Where did these rocks come from…
Gellibrand Hill is one of the few high points from which the whole district can be viewed, so do take a moment to enjoy the view from GZ!
Large tors of Devonian Granodiorite occur at the top of the hill. Granite from this area was used in the first Princes Bridge over the Yarra. The nearby ruins, (near GCB7M26) used blocks of the local stone as construction material as well.
During the Devonian period, Victoria had shallow seas, rivers and lakes teaming with aquatic life. It is known as the “Age of the Fishes” but this period was also witness to some of the largest volcanoes in Earth’s history. The volcanoes responsible for Gellibrand Hill exploded across Victoria late in the Devonian Period, covering several thousand kilometres with volcanic rock.

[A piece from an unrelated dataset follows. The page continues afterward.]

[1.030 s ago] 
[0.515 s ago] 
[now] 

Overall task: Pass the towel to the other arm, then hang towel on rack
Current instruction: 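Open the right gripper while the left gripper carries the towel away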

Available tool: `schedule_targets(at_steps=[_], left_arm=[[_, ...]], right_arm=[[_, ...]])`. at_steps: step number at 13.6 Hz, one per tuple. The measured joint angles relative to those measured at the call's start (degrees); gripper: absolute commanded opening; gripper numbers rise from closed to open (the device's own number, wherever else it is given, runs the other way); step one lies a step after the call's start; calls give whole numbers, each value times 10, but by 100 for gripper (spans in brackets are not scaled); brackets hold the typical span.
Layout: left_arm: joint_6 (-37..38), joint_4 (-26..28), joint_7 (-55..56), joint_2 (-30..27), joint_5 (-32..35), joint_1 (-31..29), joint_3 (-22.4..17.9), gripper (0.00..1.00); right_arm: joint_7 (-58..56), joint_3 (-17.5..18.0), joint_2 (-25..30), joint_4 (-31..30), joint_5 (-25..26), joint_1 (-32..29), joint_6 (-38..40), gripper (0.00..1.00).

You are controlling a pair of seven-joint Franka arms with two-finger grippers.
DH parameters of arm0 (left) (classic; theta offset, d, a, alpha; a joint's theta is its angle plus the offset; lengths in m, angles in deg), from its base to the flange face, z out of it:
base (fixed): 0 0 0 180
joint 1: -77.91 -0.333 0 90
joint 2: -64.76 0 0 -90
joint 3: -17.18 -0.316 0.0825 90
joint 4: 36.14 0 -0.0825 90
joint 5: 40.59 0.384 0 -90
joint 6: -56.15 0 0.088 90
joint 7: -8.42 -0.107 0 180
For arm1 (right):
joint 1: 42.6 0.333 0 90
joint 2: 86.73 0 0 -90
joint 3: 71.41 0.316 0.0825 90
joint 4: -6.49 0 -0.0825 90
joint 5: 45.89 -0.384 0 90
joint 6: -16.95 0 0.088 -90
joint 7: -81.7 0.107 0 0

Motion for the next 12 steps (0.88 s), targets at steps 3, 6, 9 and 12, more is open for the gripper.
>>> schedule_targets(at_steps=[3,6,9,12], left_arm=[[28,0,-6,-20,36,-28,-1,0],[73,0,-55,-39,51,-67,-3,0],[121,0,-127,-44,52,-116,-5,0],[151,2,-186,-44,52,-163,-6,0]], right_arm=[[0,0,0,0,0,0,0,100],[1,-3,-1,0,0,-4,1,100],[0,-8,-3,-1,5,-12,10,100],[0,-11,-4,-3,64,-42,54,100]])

In Victoria we can find the remains of the Cerberean Caldera, a ancient Supervolcano with a caldera of around 27 kilometres across which was active around 380 million years ago. The caldera is evident in a few places as granite outcrops around the Lake Eildon National Park. It is thought that the Cerberean Caldera underwent a super eruption around 374 Mya, which in turn probably contributed to the Late Devonian extinction event. During this period of active volcanism magma intruded deep into the earth’s crust.
Gellibrand hill is a remnant of this time. The boulders you see here were formed at this time in a magma chamber deep below the surface of the earth, cooling slowly into large solid masses known as plutons. Eventually, over millions of years, the large igneous rock masses emerged at the surface via erosion. The removal of the overlying material dramatically reduced the weight pressing down on the granite leading to a release of pressure, causing them to break & fracture into large blocks.
We have brought you here to look at some of these Devonian granitic rocks….with particularly interesting shapes on their surface. When we saw these rocks we thought it looked a bit like crocodile skin.
THE LESSON:
Normally, granite is relatively resistant to weathering due to its interlocking crystal structure and the durability of the minerals it contains. Granite weathers slowly due to its high quartz (silica) content, which is highly resistant to chemical weathering. However, the feldspar minerals in granite are more vulnerable. The concentric, layered peeling (exfoliation) of rock, which results in a rough, scaled, or crocodile-skin-like surface appearance is mainly due to chemical weathering processes that changes the composition of feldspars, weakening the rock and causing it to break down. These particular shapes are caused by spheroidal weathering where the weathering process preferentially acts on the corners and edges of rocks.
What happens:
If the joints and fractures in rock beneath the surface form a 3-dimensional network, the rock will split & break into cube like pieces separated by the fractures. Water can then penetrate more easily along these fractures, altering the minerals like feldspar into clay and each of the cube-like pieces will begin to weather inward. The rate of weathering will be greatest along the corners of each cube, followed by the edges, and finally the faces of the cubes. As a result the cube will weather into a spherical shape, with unweathered rock in the center and weathered rock toward the outside.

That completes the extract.